Instructions to follow
Read the data and repeat all of it exactly.
= Beginning of Section =
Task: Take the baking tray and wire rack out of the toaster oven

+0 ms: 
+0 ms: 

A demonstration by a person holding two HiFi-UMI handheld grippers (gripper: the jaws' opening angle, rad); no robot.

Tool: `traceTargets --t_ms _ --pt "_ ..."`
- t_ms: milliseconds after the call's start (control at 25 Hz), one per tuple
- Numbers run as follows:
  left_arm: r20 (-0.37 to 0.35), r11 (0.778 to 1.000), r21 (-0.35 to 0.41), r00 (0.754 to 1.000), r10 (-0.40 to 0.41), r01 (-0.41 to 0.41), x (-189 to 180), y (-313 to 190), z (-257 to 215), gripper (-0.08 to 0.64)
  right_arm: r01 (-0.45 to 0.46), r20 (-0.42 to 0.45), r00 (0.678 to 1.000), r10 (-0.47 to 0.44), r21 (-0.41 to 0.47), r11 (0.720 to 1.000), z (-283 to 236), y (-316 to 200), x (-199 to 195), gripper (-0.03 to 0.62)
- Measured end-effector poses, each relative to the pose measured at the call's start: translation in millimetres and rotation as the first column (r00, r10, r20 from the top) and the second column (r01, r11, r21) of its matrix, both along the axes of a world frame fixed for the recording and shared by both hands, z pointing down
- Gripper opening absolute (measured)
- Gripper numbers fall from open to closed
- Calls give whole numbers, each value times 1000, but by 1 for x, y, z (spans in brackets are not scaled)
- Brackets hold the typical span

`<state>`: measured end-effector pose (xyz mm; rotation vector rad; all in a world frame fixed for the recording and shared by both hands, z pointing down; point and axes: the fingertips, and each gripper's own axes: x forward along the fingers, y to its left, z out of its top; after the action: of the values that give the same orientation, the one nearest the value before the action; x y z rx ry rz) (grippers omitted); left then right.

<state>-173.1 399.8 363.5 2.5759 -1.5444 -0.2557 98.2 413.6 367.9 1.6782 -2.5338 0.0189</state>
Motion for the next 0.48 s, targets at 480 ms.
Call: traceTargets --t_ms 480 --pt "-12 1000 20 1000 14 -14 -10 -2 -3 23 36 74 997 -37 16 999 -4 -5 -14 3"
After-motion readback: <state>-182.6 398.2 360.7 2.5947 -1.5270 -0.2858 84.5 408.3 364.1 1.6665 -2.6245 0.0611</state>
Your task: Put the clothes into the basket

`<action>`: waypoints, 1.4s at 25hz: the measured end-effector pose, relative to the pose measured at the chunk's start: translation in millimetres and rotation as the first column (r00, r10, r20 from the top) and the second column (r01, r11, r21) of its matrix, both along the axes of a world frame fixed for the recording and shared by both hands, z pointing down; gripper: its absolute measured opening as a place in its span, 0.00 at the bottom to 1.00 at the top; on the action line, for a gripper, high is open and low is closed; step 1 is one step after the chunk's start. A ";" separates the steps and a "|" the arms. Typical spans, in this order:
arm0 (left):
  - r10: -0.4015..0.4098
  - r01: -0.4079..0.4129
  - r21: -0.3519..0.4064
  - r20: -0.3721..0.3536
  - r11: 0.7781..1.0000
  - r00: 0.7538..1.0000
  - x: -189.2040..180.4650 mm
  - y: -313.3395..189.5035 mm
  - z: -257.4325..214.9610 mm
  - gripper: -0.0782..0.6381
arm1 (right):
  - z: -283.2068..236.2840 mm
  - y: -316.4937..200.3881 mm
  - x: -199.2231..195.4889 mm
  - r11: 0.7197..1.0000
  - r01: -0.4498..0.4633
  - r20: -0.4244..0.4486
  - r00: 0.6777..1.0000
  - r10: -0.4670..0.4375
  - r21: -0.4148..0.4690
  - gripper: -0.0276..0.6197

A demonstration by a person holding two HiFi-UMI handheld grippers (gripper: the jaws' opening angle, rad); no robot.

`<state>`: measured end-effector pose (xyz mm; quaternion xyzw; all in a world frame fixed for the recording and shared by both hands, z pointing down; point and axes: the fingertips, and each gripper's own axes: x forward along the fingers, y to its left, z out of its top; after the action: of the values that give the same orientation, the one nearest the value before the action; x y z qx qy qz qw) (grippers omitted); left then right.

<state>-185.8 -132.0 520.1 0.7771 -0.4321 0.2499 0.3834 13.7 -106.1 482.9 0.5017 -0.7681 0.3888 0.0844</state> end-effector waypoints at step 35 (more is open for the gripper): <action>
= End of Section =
Exercise answer
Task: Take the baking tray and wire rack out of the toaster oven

+0 ms: 
+0 ms: 

A demonstration by a person holding two HiFi-UMI handheld grippers (gripper: the jaws' opening angle, rad); no robot.

Tool: `traceTargets --t_ms _ --pt "_ ..."`
- t_ms: milliseconds after the call's start (control at 25 Hz), one per tuple
- Numbers run as follows:
  left_arm: r20 (-0.37 to 0.35), r11 (0.778 to 1.000), r21 (-0.35 to 0.41), r00 (0.754 to 1.000), r10 (-0.40 to 0.41), r01 (-0.41 to 0.41), x (-189 to 180), y (-313 to 190), z (-257 to 215), gripper (-0.08 to 0.64)
  right_arm: r01 (-0.45 to 0.46), r20 (-0.42 to 0.45), r00 (0.678 to 1.000), r10 (-0.47 to 0.44), r21 (-0.41 to 0.47), r11 (0.720 to 1.000), z (-283 to 236), y (-316 to 200), x (-199 to 195), gripper (-0.03 to 0.62)
- Measured end-effector poses, each relative to the pose measured at the call's start: translation in millimetres and rotation as the first column (r00, r10, r20 from the top) and the second column (r01, r11, r21) of its matrix, both along the axes of a world frame fixed for the recording and shared by both hands, z pointing down
- Gripper opening absolute (measured)
- Gripper numbers fall from open to closed
- Calls give whole numbers, each value times 1000, but by 1 for x, y, z (spans in brackets are not scaled)
- Brackets hold the typical span

`<state>`: measured end-effector pose (xyz mm; rotation vector rad; all in a world frame fixed for the recording and shared by both hands, z pointing down; point and axes: the fingertips, and each gripper's own axes: x forward along the fingers, y to its left, z out of its top; after the action: of the values that give the same orientation, the one nearest the value before the action; x y z rx ry rz) (grippers omitted); left then right.

<state>-173.1 399.8 363.5 2.5759 -1.5444 -0.2557 98.2 413.6 367.9 1.6782 -2.5338 0.0189</state>
Motion for the next 0.48 s, targets at 480 ms.
Call: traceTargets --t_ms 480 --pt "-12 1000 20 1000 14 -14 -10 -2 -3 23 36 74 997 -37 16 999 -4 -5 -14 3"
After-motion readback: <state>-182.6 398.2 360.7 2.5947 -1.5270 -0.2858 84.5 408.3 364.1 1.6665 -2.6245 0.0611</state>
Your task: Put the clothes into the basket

`<action>`: waypoints, 1.4s at 25hz: the measured end-effector pose, relative to the pose measured at the chunk's start: translation in millimetres and rotation as the first column (r00, r10, r20 from the top) and the second column (r01, r11, r21) of its matrix, both along the axes of a world frame fixed for the recording and shared by both hands, z pointing down; gripper: its absolute measured opening as a place in its span, 0.00 at the bottom to 1.00 at the top; on the action line, for a gripper, high is open and low is closed; step 1 is one step after the chunk's start. A ";" separates the steps and a "|" the arms. Typical spans, in this order:
arm0 (left):
  - r10: -0.4015..0.4098
  - r01: -0.4079..0.4129
  - r21: -0.3519..0.4064
  - r20: -0.3721..0.3536
  - r11: 0.7781..1.0000
  - r00: 0.7538..1.0000
  - x: -189.2040..180.4650 mm
  - y: -313.3395..189.5035 mm
  - z: -257.4325..214.9610 mm
  - gripper: -0.0782..0.6381
arm1 (right):
  - z: -283.2068..236.2840 mm
  - y: -316.4937..200.3881 mm
  - x: -199.2231..195.4889 mm
  - r11: 0.7197..1.0000
  - r01: -0.4498..0.4633
  - r20: -0.4244..0.4486
  - r00: 0.6777..1.0000
  - r10: -0.4670..0.4375
  - r21: -0.4148..0.4690
  - gripper: -0.0276..0.6197

A demonstration by a person holding two HiFi-UMI handheld grippers (gripper: the jaws' opening angle, rad); no robot.

`<state>`: measured end-effector pose (xyz mm; quaternion xyzw; all in a world frame fixed for the recording and shared by both hands, z pointing down; point and axes: the fingertips, and each gripper's own axes: x forward along the fingers, y to its left, z out of its top; after the action: of the values that give the same orientation, the one nearest the value before the action; x y z qx qy qz qw) (grippers omitted); left then right.

<state>-185.8 -132.0 520.1 0.7771 -0.4321 0.2499 0.3834 13.7 -106.1 482.9 0.5017 -0.7681 0.3888 0.0844</state> end-effector waypoints at step 35 (more is open for the gripper): <action>

No more output is given for this exercise.